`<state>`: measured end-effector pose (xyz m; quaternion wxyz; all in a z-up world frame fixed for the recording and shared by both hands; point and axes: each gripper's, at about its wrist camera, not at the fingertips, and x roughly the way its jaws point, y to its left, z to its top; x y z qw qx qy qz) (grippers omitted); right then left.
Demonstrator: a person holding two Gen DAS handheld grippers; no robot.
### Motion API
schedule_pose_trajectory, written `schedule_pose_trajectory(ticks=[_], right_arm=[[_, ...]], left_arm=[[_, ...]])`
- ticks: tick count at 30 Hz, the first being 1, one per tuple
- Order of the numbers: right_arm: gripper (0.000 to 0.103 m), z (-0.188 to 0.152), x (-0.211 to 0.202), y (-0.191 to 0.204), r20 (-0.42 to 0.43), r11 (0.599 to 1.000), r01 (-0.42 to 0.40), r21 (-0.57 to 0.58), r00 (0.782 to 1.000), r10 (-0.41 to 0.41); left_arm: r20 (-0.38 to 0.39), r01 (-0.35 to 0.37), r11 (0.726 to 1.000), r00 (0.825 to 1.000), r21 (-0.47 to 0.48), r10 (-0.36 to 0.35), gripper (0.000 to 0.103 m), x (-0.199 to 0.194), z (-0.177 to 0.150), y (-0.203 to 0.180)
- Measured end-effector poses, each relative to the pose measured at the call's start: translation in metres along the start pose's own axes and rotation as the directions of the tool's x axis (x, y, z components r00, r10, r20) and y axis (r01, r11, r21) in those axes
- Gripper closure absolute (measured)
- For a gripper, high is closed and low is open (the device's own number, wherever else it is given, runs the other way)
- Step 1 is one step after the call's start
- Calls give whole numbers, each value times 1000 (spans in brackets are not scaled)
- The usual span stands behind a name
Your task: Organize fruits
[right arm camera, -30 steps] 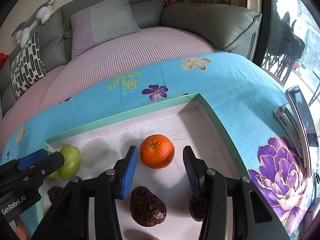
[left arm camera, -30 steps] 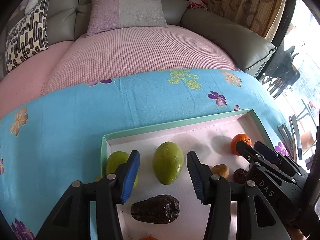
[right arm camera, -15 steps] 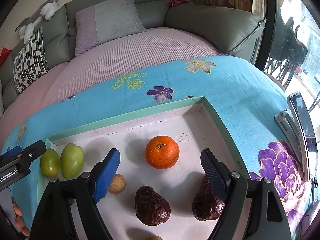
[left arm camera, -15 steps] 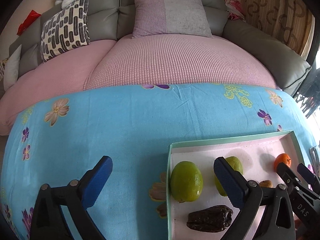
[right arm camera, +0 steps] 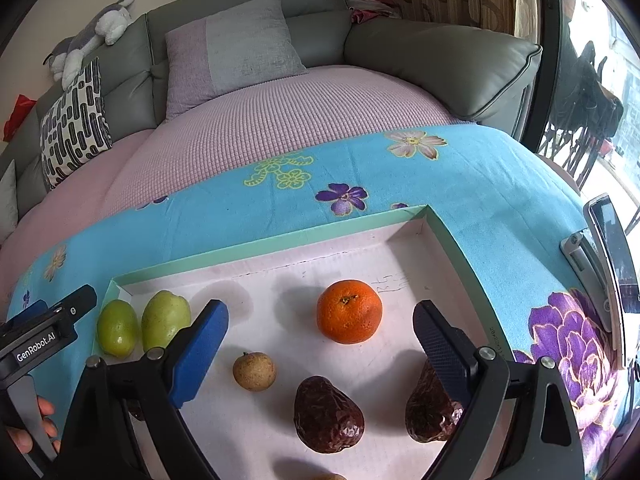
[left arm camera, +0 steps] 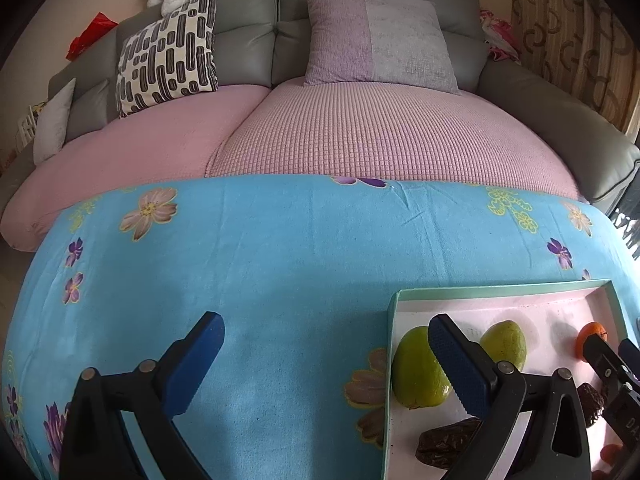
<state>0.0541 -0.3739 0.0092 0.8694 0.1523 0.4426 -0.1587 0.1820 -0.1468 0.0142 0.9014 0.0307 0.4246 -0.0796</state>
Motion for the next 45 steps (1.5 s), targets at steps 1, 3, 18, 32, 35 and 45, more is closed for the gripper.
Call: schedule_pose_trajectory(ticks=[1,3,18,32,35,45], right_arm=[[9,0,-1,0,-1,1000,-4,3,1000,4],[9,-1,-4,1,1,1000,-9,7,1000,9],[9,-25,-40,16,-2,998,-33,-51,999,33],[9,-49,-75,33,-2,995,-41,-96,999,41],[9,-54,-85,37,13,994,-37,-104,999,39],[9,-92,-102,51,-5,986,-72,-153,997,72]], left_arm=[[-4,5,1000,1000,3,-5,0,-1,-1,1],[-9,-3,1000,1000,11,3,0,-3,-4,1],[29,-206,977,978,45,205,0,-49,-73,23],[-36,-237,971,971,43,238,0,-72,-98,50],[-42,-246,969,968,38,248,0,-78,-100,58],[-40,-237,972,971,2,237,0,-98,-116,84]])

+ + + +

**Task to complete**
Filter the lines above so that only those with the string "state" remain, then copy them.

**Task output**
`<state>`: measured end-effector pose (xyz m; quaternion wxyz; all in a z-up world frame fixed for the recording and shared by both hands; point and axes: each gripper's, at about its wrist camera, not at the fingertips, and x roughly the way its jaws point, y to its left, z to its top; x y z qw qx qy qz) (grippers omitted); right then left.
<state>0.0541 -0.3739 0.0092 0.8694 0.1523 0.4426 -0.1587 0.1820 -0.1468 0.0142 0.9014 0.0307 0.4246 -0.0796</state>

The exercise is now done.